- **Task description**:
From the listing below, copy out every line where the word "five" appears.

################

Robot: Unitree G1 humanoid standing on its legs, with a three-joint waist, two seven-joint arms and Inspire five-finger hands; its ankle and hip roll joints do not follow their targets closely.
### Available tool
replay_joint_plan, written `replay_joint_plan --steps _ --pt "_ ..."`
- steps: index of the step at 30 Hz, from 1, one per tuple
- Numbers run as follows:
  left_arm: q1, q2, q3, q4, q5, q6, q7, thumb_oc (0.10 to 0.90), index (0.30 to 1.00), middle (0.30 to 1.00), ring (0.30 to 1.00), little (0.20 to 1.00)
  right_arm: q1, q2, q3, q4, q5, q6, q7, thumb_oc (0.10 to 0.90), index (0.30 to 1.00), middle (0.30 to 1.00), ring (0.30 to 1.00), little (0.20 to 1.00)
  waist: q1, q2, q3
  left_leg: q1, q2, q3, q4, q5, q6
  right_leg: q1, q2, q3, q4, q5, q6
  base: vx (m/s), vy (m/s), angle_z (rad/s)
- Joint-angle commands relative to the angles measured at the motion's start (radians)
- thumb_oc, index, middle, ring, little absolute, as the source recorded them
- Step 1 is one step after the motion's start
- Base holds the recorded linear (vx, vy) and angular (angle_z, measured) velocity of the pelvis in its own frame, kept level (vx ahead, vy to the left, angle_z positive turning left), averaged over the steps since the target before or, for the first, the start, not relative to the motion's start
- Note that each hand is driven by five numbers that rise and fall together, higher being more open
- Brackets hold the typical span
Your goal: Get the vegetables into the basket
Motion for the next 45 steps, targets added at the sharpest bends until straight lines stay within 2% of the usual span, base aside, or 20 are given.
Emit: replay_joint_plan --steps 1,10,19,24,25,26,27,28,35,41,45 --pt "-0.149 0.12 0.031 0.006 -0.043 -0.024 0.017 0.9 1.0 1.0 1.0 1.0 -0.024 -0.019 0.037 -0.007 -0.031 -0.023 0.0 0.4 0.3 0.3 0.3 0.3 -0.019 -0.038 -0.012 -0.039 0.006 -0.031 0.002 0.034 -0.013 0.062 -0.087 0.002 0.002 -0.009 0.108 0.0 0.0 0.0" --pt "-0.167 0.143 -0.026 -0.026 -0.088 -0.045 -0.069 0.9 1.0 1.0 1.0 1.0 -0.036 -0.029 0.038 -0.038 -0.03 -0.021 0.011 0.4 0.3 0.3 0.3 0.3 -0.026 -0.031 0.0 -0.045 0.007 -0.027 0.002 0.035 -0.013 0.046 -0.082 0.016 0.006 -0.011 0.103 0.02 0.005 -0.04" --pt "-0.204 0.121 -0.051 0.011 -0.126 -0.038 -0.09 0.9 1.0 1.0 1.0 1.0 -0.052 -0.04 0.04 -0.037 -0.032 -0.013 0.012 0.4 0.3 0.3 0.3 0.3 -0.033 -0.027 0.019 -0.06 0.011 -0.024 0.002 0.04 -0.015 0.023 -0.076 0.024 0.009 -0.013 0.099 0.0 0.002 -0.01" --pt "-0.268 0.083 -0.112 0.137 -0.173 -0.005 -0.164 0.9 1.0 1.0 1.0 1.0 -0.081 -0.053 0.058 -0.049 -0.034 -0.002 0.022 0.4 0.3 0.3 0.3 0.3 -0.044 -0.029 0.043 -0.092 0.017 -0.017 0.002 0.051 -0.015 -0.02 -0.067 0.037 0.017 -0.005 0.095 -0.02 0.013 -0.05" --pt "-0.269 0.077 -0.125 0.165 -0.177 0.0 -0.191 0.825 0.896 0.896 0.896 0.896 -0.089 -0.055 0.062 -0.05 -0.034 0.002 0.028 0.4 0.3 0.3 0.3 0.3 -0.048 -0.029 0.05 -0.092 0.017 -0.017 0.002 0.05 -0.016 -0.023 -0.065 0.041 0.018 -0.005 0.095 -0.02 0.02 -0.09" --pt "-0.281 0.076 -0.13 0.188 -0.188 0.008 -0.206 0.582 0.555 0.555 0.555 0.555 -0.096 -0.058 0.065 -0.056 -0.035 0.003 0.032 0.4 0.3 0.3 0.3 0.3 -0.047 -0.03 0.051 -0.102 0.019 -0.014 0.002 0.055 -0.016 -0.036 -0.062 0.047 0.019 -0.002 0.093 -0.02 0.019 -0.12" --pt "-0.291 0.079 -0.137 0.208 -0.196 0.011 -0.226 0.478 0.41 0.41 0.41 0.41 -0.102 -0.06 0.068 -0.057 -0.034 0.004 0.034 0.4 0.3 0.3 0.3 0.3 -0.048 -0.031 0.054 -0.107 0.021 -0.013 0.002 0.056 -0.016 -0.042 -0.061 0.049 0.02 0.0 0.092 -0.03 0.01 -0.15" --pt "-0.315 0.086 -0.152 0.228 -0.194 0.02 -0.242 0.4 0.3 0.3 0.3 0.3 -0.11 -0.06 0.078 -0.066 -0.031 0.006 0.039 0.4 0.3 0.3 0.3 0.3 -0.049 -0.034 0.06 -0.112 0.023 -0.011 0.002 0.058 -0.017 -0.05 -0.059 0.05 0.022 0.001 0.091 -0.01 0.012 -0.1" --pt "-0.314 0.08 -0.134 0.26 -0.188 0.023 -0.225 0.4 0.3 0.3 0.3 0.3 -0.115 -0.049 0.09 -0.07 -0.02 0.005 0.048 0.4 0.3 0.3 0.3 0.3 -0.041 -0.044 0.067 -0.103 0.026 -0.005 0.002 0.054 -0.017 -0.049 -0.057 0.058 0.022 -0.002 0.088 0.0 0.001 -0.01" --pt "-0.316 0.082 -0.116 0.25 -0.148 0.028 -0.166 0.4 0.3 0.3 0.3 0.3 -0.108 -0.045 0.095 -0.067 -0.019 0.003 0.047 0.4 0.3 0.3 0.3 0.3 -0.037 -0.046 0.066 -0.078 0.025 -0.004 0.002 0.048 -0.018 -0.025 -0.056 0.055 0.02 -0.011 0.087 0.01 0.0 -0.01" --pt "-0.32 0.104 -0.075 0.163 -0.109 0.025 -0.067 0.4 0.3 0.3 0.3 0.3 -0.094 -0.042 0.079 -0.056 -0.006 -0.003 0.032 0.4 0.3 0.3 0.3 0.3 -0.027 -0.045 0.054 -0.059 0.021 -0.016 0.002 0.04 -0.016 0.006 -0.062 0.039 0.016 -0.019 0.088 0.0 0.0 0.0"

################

- **Task result**:
Robot: Unitree G1 humanoid standing on its legs, with a three-joint waist, two seven-joint arms and Inspire five-finger hands; its ankle and hip roll joints do not follow their targets closely.
- Note that each hand is driven by five numbers that rise and fall together, higher being more open

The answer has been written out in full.